◆ Work task ◆
Two lines below mark the span: the one containing "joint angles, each" and the one containing "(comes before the". Set down both, plus every line between, exactly as they stand, and nothing else.

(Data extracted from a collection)

****************************************

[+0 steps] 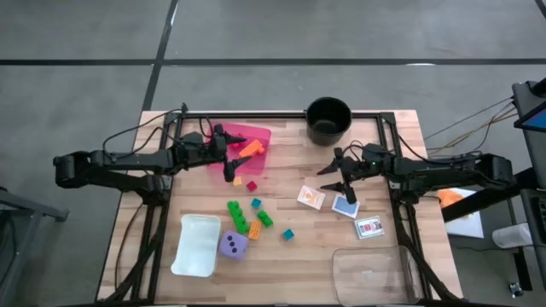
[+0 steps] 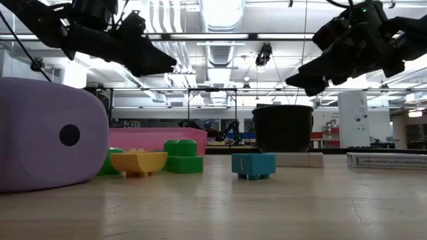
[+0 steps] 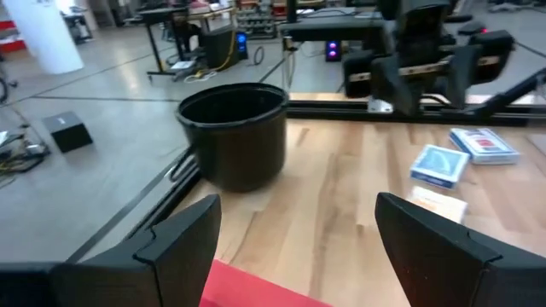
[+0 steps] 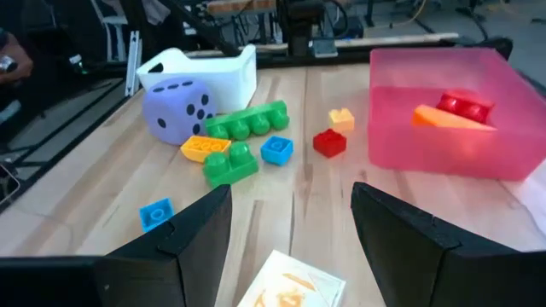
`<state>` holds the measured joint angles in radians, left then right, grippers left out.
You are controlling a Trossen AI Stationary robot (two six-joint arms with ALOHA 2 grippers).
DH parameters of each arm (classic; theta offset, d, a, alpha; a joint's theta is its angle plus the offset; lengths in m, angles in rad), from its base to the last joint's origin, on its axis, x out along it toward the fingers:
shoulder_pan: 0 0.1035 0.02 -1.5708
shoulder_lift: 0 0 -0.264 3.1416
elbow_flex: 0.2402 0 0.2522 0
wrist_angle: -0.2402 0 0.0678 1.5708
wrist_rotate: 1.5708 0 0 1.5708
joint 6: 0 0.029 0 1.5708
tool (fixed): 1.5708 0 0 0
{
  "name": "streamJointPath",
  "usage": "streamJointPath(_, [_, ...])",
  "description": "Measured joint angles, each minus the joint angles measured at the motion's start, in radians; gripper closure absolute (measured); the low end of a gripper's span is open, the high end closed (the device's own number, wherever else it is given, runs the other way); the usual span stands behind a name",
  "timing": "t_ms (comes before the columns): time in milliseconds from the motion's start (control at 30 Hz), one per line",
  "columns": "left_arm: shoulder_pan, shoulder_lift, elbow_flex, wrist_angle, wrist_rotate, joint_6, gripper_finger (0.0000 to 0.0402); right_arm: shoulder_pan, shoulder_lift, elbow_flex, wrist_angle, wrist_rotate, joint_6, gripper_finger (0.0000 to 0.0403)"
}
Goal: Pick & Place Toys
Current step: Put the bottom blue game piece into the red bin
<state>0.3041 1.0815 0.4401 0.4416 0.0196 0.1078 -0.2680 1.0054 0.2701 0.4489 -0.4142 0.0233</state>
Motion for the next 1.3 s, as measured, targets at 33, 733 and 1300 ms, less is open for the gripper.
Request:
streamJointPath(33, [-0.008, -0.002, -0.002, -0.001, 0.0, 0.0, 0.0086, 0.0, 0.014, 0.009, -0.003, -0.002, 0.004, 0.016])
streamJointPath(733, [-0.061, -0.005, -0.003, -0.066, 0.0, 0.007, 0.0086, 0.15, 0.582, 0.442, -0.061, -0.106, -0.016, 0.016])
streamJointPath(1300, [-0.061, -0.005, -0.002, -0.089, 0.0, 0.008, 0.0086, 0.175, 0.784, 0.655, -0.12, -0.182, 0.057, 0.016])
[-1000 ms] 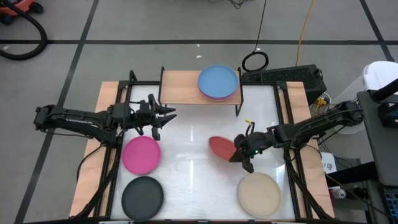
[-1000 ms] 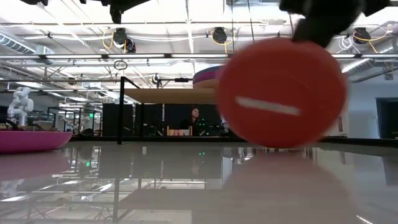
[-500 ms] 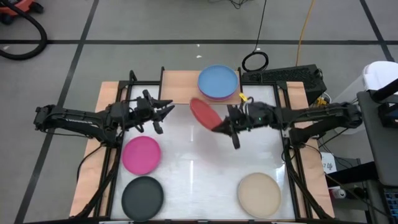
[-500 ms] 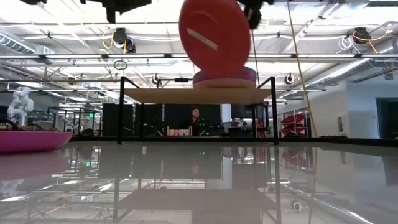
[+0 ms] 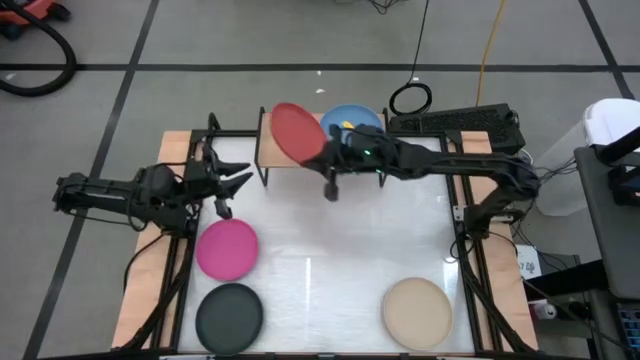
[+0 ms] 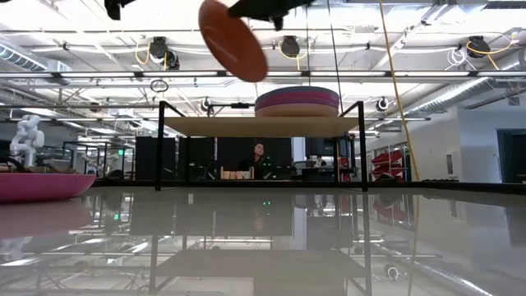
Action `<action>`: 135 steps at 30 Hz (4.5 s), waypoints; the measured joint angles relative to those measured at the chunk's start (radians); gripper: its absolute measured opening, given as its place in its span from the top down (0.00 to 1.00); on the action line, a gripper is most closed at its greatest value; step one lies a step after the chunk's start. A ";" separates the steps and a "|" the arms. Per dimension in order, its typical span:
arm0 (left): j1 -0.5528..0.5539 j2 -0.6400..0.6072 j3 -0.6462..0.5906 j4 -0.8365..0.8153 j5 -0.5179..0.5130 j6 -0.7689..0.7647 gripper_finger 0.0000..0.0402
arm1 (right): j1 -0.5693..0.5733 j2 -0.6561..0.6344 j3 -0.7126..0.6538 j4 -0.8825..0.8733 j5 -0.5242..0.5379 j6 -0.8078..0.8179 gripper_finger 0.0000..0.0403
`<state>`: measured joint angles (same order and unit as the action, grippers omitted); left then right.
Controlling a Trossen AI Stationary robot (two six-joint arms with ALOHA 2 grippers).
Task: Place and stack plates onto a shelf
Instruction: Put the orange plate on the shelf, then stack the pink plate on top of the orange plate
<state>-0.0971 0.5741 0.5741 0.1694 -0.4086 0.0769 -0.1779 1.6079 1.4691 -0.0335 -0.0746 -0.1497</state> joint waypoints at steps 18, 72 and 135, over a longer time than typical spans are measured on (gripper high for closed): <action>0.000 -0.005 -0.014 0.018 0.000 0.000 0.71 | -0.072 0.303 0.107 0.001 0.018 -0.241 1.00; -0.003 0.028 -0.014 -0.027 -0.042 -0.034 0.71 | 0.178 0.018 0.096 -0.138 0.242 -0.341 0.71; 0.104 1.094 0.323 -1.235 0.412 0.445 0.52 | 0.500 -0.664 -0.814 0.425 0.497 -0.282 0.72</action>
<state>0.0071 1.6676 0.8966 -1.0651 0.0038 0.5217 0.3224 0.9443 0.6548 0.3912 0.4229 -0.4322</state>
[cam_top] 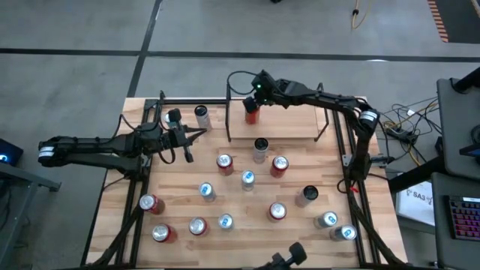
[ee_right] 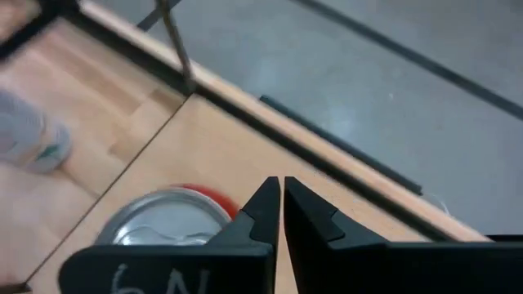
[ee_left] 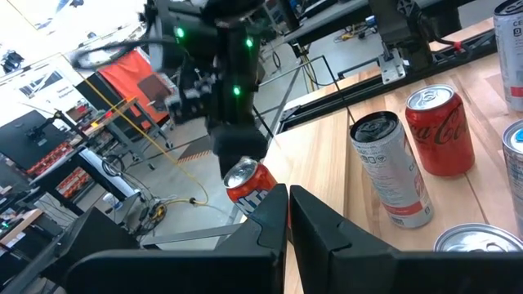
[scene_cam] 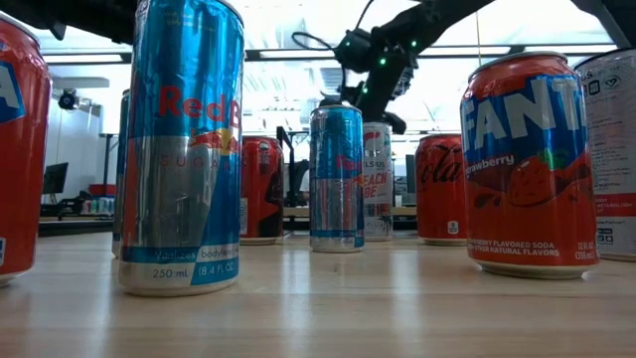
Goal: Place canned beverage on shelf
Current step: Put the orange soda can on the shelf
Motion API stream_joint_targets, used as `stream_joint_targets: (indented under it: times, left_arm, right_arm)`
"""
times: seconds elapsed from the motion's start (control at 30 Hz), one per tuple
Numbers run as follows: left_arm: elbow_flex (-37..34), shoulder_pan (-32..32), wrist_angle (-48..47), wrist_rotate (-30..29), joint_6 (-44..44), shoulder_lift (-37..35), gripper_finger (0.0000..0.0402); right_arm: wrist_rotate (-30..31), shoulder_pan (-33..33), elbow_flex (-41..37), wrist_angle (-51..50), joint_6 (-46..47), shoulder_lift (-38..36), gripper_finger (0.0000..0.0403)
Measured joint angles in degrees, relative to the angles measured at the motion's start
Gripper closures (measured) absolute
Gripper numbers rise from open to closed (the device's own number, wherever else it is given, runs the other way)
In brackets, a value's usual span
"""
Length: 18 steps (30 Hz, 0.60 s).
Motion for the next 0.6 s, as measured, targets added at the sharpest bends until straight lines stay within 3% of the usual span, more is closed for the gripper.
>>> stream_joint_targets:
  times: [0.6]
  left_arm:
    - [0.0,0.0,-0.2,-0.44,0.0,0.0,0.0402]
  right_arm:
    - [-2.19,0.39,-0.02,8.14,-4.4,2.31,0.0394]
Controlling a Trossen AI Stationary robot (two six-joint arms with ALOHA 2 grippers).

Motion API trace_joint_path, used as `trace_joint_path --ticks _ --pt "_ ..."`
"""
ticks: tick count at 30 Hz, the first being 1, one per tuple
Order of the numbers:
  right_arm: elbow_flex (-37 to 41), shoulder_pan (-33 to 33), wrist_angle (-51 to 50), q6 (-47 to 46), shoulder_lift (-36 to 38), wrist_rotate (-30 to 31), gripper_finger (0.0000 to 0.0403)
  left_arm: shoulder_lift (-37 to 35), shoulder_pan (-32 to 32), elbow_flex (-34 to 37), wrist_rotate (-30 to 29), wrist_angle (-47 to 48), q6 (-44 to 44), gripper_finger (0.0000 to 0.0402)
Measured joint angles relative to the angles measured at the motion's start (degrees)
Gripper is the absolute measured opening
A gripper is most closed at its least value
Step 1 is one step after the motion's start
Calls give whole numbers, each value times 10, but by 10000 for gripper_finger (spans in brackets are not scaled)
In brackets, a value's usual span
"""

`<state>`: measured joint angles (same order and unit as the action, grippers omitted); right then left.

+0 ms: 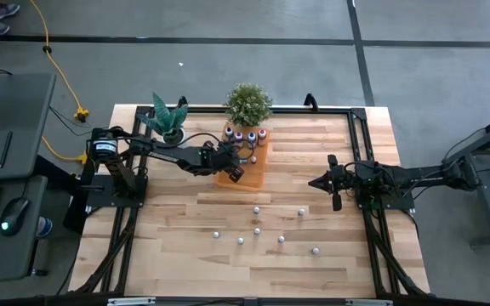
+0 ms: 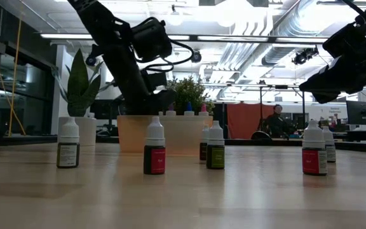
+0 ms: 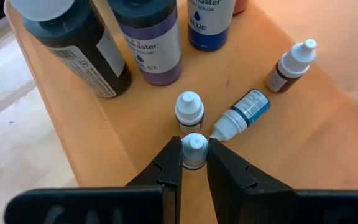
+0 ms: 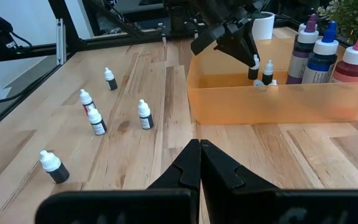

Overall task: Pick & Place food coloring
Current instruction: Put the small violet food coloring bottle into the orange bin

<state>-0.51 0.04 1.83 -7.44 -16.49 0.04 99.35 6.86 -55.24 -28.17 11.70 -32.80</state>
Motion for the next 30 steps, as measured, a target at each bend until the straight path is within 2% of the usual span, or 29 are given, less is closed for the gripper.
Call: trace_joint_path --ticks 16,26,30 --pt "0 0 0 0 0 0 0 0 0 0 -9 -1 0 47" --pt "0 0 0 0 0 0 0 0 -1 0 7 -1 -1 47" --pt "0 0 0 0 0 0 0 0 -1 0 7 -2 -1 69"
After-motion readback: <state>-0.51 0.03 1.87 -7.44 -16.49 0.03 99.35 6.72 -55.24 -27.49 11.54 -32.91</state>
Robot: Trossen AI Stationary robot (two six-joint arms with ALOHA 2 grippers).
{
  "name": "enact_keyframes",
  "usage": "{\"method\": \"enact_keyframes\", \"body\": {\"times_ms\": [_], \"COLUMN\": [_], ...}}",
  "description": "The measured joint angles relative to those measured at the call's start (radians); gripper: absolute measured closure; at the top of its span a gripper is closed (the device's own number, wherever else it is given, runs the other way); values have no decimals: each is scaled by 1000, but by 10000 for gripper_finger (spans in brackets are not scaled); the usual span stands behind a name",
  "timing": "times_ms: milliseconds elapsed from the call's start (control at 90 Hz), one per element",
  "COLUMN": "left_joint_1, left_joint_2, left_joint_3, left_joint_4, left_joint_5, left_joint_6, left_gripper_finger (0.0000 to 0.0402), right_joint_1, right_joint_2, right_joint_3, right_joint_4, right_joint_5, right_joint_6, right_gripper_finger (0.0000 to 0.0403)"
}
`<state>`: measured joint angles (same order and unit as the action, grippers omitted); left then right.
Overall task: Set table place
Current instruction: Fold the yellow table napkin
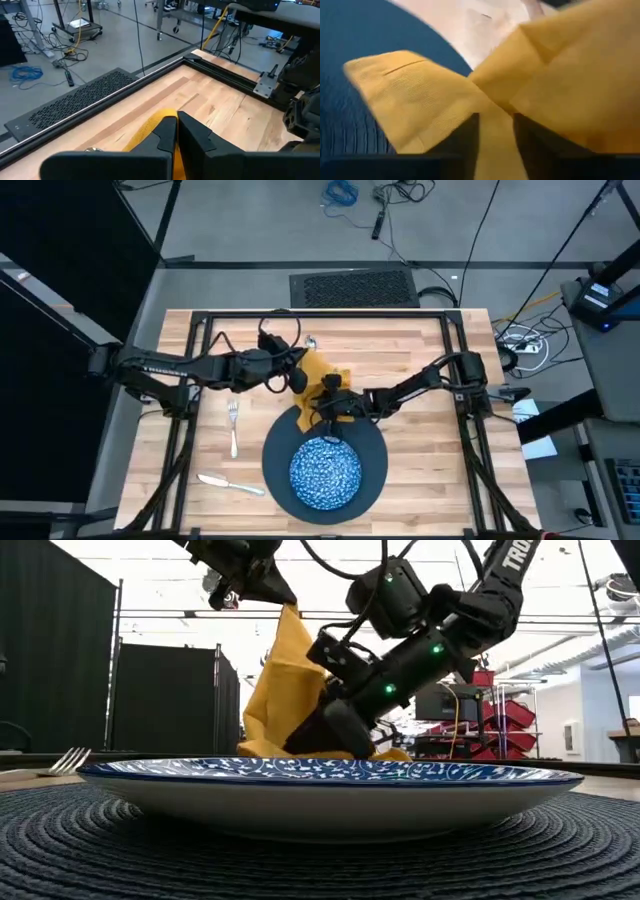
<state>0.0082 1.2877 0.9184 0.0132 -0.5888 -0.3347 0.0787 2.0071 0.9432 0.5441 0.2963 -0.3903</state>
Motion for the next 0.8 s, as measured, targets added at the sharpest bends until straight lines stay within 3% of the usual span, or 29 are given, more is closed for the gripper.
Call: {"method": "enact_keyframes", "body": {"times_ms": [200,322,800], "left_joint_1": [-5,-4,-36], "left_joint_2": [0,0,0], "left_joint_3": [0,0,0], "left_joint_4": [0,21,121], "left_joint_5": [0,13,54], "left_joint_6": [-1,-29,-26], "left_gripper_finger": [402,402,402], "right_joint_1": [0,-23,-75], "right_joint_2": [0,0,-1], "right_joint_3": [0,0,0], "right_joint_4": [109,148,179], "right_joint_5": [172,176,179], "right_joint_6": [-187,-220,-170], "right_gripper_finger": [133,95,107]}}
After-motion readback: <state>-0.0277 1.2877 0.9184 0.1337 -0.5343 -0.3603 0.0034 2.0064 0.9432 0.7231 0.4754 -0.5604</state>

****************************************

◆ Response area ◆
  "description": "Measured joint angles, each minus the joint angles measured at the motion's start, in radians; gripper closure absolute (measured); the low end of a gripper's span is open, the high end closed (the device's own number, wherever else it is given, runs the other way); the usual span stands behind a name",
  "timing": "t_ms (comes before the columns): time in milliseconds from the motion's start (control at 30 Hz), one per line",

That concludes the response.